CYP2C19 (+ or -)*2/(+ or -)*17 Diplotypes: Prognostic impactson patients with acute coronary syndrome
World Journal of Cardiovascular Diseases
Purpose: To investigate the prognostic impacts of a combined clopidogrel-metabolizing genotypes CYP 2C19 (+ or −)*2/(+ or −)*17 on patients with acute coronary syndrome (ACS). Population and methods: Prospective, longitudinal study of 95 patients admitted for ACS to a single coronary care unit. Patients less than 75 years of age, who survived hospitalization and to whom clopidogrel was prescribed, were included. CYP2C19 genotyping was performed at discharge. For analysis, the patients were
... patients were grouped as follows: Group A ([+]*2/[+]*17) n = 8; Group B ([+]*2/[−]*17) n = 18; Group C ([−]*2/[+]*17) n = 27; and Group D ([−]*2/[−]*17) n = 42. Platelet function was assessed by an ADP platelet aggregation test using a commercially available kit. The primary endpoint was a composite of mortality or readmission for ACS. The median time of follow-up was 136.0 (79.0 − 188.0) days. Results: The mean age of the study patients was 59.9 ± 10.7 years, and 83.2% were male. The allele frequencies of CYP2C19*2 and CYP2C19 *17 were 14.2% and 20%, respectively. Both allele frequencies were in Hardy Weinberg equilibrium. The patient groups were homogenous for demographic data, cardiovascular risk factors, GRACE and CRUSADE bleeding scores, left ventricular ejection fraction, and coronary anatomy. ADP platelet aggregation was similar for all groups (respective rates for groups A, B, C, D were 17.5 U (10.3 -18.7) vs 20.0 U (17.3 -26.8) vs 16 U (12 -19) vs 12 U (8 -22), p = 0.4).

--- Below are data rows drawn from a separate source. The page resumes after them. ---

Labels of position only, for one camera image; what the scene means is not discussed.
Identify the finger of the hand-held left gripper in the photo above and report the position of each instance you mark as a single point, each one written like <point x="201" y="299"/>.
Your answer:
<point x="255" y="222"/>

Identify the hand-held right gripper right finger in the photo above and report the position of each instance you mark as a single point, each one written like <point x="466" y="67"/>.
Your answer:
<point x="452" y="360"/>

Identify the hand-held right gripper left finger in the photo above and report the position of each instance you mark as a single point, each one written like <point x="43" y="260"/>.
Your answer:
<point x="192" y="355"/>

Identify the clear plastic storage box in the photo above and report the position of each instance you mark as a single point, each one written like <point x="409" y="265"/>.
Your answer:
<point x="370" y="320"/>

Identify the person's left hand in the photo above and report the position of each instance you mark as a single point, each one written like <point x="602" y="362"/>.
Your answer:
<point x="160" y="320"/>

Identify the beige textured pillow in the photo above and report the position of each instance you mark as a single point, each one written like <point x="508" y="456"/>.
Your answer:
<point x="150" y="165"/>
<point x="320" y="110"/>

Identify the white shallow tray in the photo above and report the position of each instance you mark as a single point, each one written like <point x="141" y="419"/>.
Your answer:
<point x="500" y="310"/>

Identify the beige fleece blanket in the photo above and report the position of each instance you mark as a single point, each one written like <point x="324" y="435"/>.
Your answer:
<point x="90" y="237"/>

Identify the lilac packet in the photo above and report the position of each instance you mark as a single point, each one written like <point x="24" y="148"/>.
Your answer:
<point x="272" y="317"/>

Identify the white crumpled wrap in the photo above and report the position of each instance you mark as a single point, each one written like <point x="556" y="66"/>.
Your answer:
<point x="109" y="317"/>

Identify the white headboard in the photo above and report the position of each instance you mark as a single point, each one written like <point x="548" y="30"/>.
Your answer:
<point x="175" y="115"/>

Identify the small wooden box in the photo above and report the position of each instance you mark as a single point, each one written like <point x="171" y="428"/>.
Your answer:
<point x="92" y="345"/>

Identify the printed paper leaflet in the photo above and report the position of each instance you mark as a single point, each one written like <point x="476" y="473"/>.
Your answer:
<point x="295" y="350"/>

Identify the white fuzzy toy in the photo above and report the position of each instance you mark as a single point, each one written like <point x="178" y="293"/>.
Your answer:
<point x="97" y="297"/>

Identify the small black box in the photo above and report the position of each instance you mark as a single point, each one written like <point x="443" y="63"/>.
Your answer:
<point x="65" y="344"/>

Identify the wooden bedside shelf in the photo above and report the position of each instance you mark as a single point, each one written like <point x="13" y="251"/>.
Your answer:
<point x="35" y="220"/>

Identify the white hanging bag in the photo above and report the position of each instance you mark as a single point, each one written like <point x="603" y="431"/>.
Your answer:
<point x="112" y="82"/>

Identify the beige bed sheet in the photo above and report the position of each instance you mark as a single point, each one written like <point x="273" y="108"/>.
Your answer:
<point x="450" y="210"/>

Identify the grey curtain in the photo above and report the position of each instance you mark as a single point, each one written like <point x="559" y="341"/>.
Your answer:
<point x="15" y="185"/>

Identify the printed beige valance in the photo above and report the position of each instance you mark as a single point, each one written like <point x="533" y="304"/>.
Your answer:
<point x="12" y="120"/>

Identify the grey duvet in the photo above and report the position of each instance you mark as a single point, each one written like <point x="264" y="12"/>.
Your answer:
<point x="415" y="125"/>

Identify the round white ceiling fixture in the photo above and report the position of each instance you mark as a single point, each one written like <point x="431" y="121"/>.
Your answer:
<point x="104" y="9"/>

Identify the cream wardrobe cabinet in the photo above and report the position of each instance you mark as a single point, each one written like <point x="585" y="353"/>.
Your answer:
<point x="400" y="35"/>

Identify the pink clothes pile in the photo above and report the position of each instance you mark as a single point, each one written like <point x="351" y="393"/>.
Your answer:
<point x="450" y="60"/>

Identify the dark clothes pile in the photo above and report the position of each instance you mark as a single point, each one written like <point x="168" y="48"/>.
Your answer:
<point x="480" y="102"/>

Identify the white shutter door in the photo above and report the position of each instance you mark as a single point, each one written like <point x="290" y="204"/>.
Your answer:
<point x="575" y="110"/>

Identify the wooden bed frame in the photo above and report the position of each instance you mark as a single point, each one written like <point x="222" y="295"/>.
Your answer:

Event-free survival was significantly lower for group B (respective rates for Groups A, B, C, D were 87.5% vs 68.8% vs 96.3% vs 92.5%; p = 0.02). By multivariate Cox regression analysis, the CYP2C19 (+)*2/(−)*17 diplotype was an independent predictor of outcome, conferring a 5.2-fold higher adjusted risk for the composite endpoint than the others diplotypes. Conclusion: In our study, patients with the intermediate plus non-ultrarapid clopidogrel-metabolizing genotype ([+]*2/[−]*17) had a significantly poor mediumterm prognosis for ischemic events, compared with the other diplotypes.